A March 2022 report from the freelance marketplace Upwork found 2.4% of people say they have moved since 2020 because of remote work. Another 9.3% – totaling 18.9 million Americans – say they are planning a future move because of remote work.

Many of these workers are leaving large cities, such as San Francisco and New York City, according to Upwork. The cities that are attracting them are often in states with lower tax rates or, for those moving during the height of the pandemic, had fewer living restrictions.

“Areas like Arizona and Nevada are starting to see an influx of people,” says Edward E. Fernandez, president and CEO of 1031 Crowdfunding, an online platform for real estate investors who want to conduct 1031 exchanges to defer the payment of taxes.

In addition to remote workers, many investors are also competing for homes in desirable areas. “Investors are willing to buy property unseen,” Fernandez says in explaining the demand for homes in these regions.

Inventory Rebound Could Be Years Away
With so many factors affecting the market, it’s not likely housing inventory levels will rebound anytime soon. Still, the situation is expected to improve for buyers.

“As interest rates start going up, we should see a slowdown in the real estate market,” Fernandez says. He notes there can be a four- to six-monthlong delay before interest rate hikes make a noticeable difference on sales though.

Rising interest rates should cool demand for new homes, but they won’t affect the supply issues.

“We need to get that supply chain moving,” Knee says. Once more new homes are on the market, the inventory of existing homes for sale could see a boost.

But don’t expect changes any time soon. It’ll be “about four years before we see things level off,” Taylor says.

Considerations for Sellers and Buyers
Current housing inventory numbers mean sellers could get top dollar for their homes. “This is obviously a great time to maximize your value,” Taylor says. On the other hand, unless a seller owns a second home, they will need to buy a new house.

“(Someone) who is selling high is also buying high,” Fernandez notes.

Sellers should do their homework before putting their property on the market. If buying a new home is unaffordable, it may be better to stay put. For anyone worried they will miss out on selling for top dollar, Taylor doesn’t believe housing prices will drop.

“I think price appreciation will level off, but I think house values are extremely sound,” he says.

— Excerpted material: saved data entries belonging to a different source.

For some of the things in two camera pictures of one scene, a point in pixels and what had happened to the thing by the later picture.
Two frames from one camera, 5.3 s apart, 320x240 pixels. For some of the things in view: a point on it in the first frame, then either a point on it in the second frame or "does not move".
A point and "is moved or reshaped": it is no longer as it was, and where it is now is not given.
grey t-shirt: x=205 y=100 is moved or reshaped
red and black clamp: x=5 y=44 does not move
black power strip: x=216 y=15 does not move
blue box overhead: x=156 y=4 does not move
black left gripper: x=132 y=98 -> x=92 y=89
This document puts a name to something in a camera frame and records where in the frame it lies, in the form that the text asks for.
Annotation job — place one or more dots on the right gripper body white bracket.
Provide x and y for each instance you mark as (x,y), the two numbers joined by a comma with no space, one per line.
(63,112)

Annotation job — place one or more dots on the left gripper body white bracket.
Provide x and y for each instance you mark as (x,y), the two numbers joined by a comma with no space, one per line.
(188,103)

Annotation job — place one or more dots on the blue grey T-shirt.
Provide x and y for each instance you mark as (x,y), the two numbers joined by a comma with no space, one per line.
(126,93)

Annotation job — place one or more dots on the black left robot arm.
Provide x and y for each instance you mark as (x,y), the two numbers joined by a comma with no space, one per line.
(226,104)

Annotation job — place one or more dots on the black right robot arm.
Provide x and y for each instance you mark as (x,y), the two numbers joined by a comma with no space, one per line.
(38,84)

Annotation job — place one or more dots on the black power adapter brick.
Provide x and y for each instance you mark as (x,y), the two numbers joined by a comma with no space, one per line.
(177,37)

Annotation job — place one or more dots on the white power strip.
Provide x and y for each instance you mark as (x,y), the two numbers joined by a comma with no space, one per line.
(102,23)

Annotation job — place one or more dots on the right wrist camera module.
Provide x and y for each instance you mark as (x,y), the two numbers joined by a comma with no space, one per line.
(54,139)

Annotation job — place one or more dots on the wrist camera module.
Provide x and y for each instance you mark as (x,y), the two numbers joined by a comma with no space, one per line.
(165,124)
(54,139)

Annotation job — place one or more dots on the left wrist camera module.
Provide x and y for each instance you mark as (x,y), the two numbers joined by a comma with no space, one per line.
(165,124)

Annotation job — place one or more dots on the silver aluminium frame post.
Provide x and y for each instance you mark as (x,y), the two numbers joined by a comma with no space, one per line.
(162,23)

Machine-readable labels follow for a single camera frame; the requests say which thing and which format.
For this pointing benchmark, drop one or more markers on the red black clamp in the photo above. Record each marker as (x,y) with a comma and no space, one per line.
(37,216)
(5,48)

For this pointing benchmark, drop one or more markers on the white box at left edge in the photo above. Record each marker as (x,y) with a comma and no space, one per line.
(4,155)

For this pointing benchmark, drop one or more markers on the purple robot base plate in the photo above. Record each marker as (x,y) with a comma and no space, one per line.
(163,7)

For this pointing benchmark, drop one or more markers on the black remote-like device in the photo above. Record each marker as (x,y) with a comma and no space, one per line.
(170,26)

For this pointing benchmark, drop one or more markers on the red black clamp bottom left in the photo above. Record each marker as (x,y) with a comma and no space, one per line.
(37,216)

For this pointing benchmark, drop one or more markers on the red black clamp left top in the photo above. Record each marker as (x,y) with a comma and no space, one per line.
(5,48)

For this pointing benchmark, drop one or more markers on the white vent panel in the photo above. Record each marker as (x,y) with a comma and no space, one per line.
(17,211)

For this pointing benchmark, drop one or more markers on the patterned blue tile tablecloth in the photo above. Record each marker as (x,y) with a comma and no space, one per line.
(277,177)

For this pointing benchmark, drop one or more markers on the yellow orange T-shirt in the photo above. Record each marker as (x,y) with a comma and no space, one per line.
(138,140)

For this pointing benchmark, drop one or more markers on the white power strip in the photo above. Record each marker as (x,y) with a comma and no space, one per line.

For buyers, the good news is that the days of double-digit percentage price increases may be coming to end. The bad news is that there still may be limited housing choices on the market, and rising interest rates will make homeownership more expensive.

“The answer might be in the rental market,” Knee says. While rental prices are up and vacancies are down in some areas, it might be a more affordable option for those who feel priced out of homeownership.